Gro’s Brazil Soybean Crush Forecast Model provides a pre-season and in season estimate for soybean crush in Brazil, the world’s soybean export leader. Because Brazil is the world’s largest soybean producer and exporter, the processing of its soybeans into meal and soybean oil is closely watched globally.
With Gro’s forecast for Brazil’s domestic soybean crush, users can get a snapshot of global soybean crush demand. They can also use our Brazil Soybean Crush Forecast Model to predict soybean ending stocks in Brazil. Supply and demand in Brazil is key to understanding the global balance sheet of soybeans and how that will impact trade flows and price.
Customers Use the Model to
Why It Matters
Brazil is the global leader in soybean exports, and soybean crush is a major use for its crop. Having access to a Brazil soybean crush estimate can help users position themselves ahead of the USDA’s monthly supply and demand data releases (WASDE), and it can help users arrive at a more finely tuned soybean ending stocks estimate.
Before the soybean market year starts, our Brazil Soybean Crush Forecast Model uses a simple linear trend in the annual Brazil soybean crush from 2000 to the present to make a pre-season prediction.
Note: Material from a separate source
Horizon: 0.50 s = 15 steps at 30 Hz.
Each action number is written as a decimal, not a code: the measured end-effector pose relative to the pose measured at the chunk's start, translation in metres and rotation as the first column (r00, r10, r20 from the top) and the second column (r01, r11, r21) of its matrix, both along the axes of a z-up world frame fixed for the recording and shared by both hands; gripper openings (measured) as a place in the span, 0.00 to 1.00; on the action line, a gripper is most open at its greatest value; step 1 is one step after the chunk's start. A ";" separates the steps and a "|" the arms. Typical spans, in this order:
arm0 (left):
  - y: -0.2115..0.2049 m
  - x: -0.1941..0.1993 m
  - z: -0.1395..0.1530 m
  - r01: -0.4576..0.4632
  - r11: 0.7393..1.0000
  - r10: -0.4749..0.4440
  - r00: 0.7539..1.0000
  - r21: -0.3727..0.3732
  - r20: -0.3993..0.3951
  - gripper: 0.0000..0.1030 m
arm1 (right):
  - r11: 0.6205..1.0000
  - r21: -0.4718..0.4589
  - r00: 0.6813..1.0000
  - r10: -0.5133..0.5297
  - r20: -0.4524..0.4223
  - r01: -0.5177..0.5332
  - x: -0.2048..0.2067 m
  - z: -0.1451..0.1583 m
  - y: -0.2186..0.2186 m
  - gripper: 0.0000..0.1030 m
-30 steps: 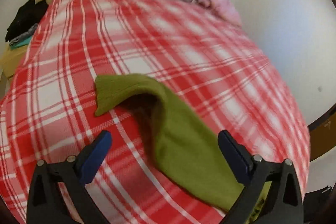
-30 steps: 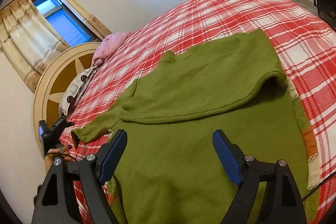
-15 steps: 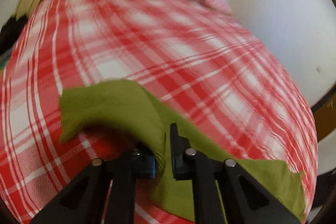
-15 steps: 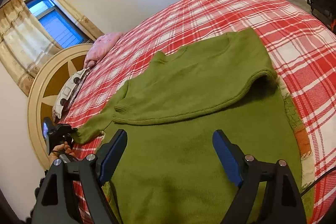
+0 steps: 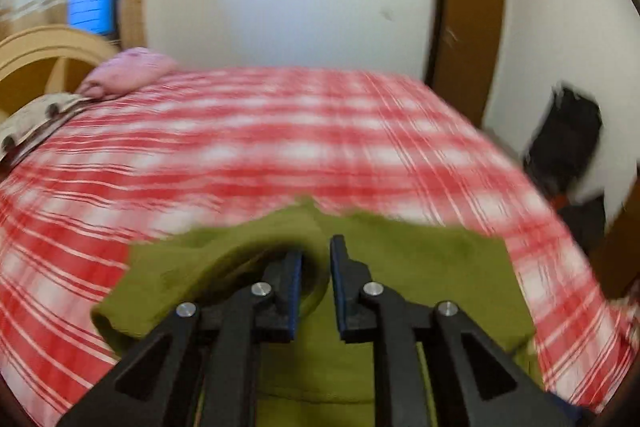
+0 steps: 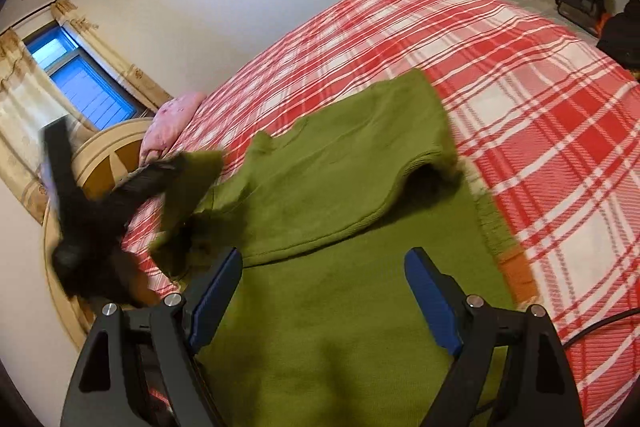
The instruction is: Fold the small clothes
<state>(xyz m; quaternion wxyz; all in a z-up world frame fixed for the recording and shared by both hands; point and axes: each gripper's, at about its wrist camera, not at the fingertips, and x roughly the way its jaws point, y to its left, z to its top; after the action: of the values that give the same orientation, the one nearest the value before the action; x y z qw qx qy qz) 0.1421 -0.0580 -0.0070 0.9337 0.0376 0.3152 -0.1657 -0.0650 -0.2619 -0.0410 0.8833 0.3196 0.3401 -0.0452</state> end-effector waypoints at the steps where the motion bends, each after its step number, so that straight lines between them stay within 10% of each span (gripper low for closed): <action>1: -0.013 -0.003 -0.011 0.018 0.999 -0.017 1.000 0.031 -0.025 0.17 | 1.000 0.001 1.000 -0.005 0.001 0.005 -0.001 0.001 -0.002 0.82; 5: -0.024 -0.007 -0.035 0.075 0.995 -0.065 0.988 0.067 -0.138 0.22 | 1.000 0.004 1.000 -0.028 0.010 0.028 -0.007 0.001 -0.011 0.82; 10: 0.050 -0.032 -0.020 0.038 0.991 -0.059 0.984 -0.127 -0.168 0.87 | 1.000 0.005 0.999 0.001 0.049 -0.002 0.000 0.012 -0.009 0.82; 15: 0.127 -0.045 -0.025 -0.121 0.980 0.090 0.976 -0.156 -0.196 0.96 | 0.971 -0.133 0.977 0.205 0.058 -0.196 0.049 0.036 0.032 0.82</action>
<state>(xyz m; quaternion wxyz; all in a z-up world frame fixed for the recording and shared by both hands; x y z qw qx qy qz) 0.0968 0.0694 -0.0316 0.9071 -0.0732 0.3886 -0.1442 -0.0163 -0.2300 -0.0051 0.9134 0.2283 0.3353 0.0345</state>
We continue to use this method after the market year starts in February.
In August, we switch to an in-season forecasting method that takes the year-over-year difference for the accumulated monthly crush data for each previous month up to the month that we are setting a forecast for; it assumes that difference to be the same as the change in the actual annual crush compared to the previous year.
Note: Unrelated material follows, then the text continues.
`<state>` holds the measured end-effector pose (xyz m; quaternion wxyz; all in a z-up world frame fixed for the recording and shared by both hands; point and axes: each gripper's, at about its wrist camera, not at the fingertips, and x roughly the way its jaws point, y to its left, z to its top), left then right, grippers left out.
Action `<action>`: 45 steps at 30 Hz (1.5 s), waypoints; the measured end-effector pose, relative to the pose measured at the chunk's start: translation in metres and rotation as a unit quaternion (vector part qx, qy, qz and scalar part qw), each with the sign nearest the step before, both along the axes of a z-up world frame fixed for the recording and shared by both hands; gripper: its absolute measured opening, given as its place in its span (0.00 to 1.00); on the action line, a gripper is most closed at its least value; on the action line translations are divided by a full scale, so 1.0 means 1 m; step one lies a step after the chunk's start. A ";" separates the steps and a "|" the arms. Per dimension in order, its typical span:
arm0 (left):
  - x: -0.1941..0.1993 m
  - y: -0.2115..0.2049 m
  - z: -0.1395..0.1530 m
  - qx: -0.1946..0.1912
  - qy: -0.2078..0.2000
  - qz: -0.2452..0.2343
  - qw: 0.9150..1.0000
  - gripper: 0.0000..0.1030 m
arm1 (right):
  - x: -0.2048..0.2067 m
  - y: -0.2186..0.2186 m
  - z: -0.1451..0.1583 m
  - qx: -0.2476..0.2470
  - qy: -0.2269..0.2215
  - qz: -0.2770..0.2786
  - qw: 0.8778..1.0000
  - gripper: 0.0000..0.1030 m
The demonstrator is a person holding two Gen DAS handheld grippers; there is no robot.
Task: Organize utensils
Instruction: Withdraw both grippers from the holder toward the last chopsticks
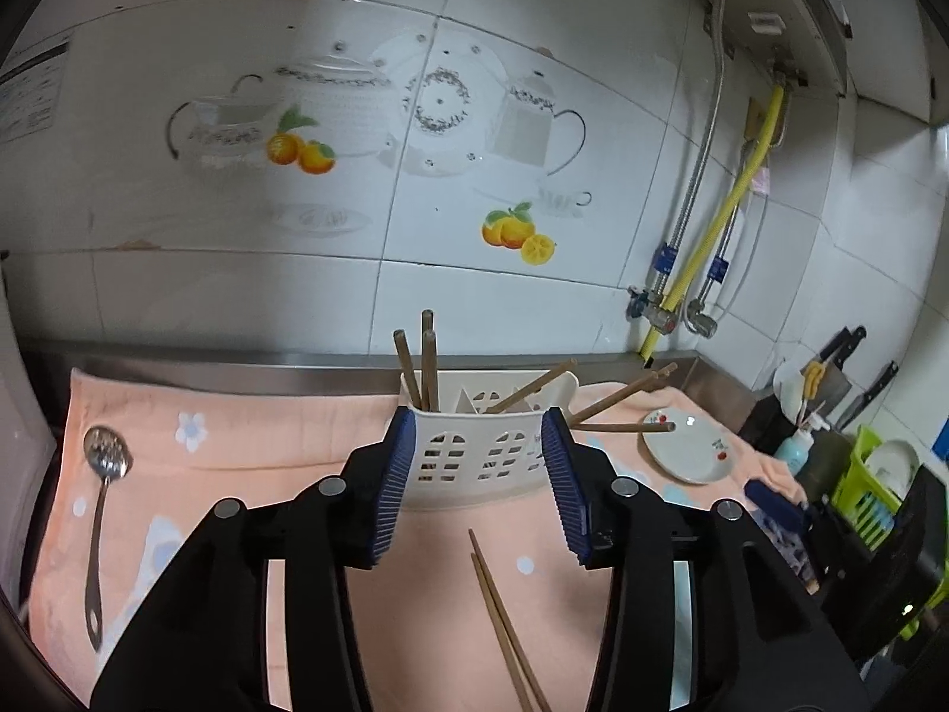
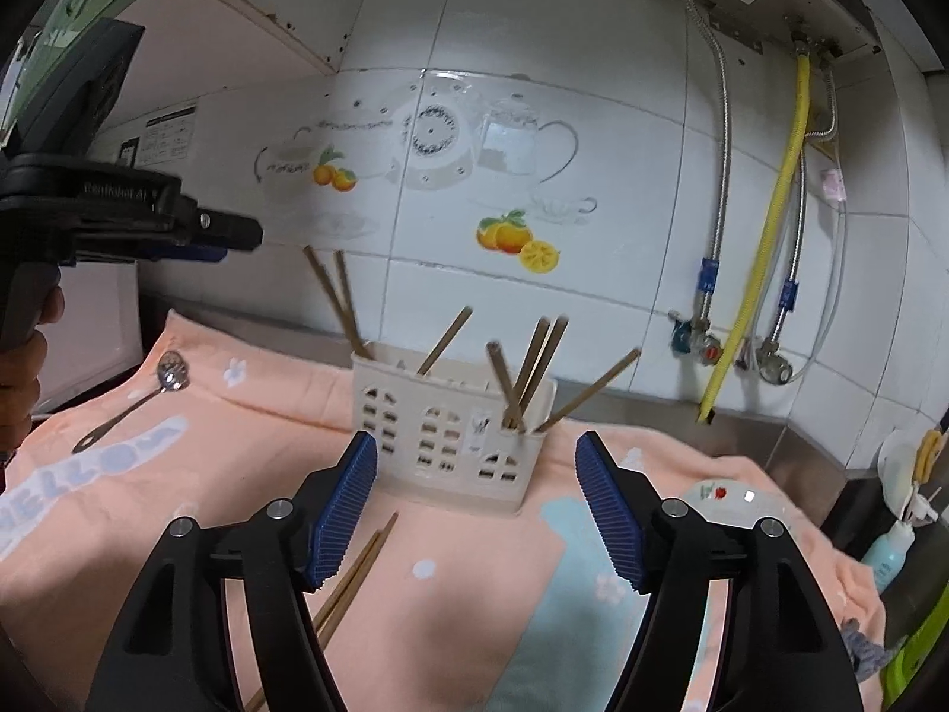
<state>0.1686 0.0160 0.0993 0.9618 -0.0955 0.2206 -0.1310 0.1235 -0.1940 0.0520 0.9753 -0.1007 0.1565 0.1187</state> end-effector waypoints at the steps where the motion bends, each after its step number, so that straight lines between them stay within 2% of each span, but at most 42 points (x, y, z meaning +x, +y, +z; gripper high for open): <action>1: -0.003 -0.001 -0.001 -0.007 0.003 0.000 1.000 0.44 | -0.003 -0.001 -0.002 0.002 0.004 0.002 1.000 0.65; 3: -0.009 -0.003 -0.003 -0.019 0.005 -0.005 1.000 0.44 | -0.008 -0.004 -0.008 0.005 0.019 0.004 1.000 0.65; 9: -0.026 -0.018 -0.002 0.004 -0.009 0.002 1.000 0.46 | -0.021 -0.020 -0.011 0.018 0.030 -0.011 0.999 0.65; 14: -0.032 -0.018 -0.008 0.007 0.001 0.006 1.000 0.46 | -0.033 -0.025 -0.010 0.012 0.024 -0.015 1.000 0.67; 22: -0.042 -0.016 -0.009 0.006 0.004 0.013 1.000 0.46 | -0.054 -0.021 -0.028 0.028 0.060 0.024 0.998 0.67; 30: -0.058 -0.031 -0.011 0.012 0.008 0.008 1.000 0.46 | -0.089 -0.015 -0.039 0.030 0.074 0.057 0.995 0.67; 39: -0.082 -0.048 -0.006 0.017 0.007 0.008 1.000 0.46 | -0.125 -0.028 -0.029 0.050 0.058 0.076 0.994 0.68; 45: -0.098 -0.059 0.001 0.021 -0.001 0.004 1.000 0.46 | -0.151 -0.033 -0.012 0.054 0.032 0.088 0.994 0.70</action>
Our Brazil Soybean Crush Forecast Model has been tested against more than 20 years of USDA PS&D ground truth Brazil soybean crush data that is equal to the sum of the monthly data (Source: ABIOVE).
Pre-season through August of the market year, our Brazil Soybean Crush Forecast Model’s mean absolute percentage error (MAPE) is 2.75%; its MAPE then falls from 2.2% to 0.8% from September to the end of the market year. These results indicate that, on average, our Brazil Soybean Crush Forecast Model is more accurate than USDA’s forecast.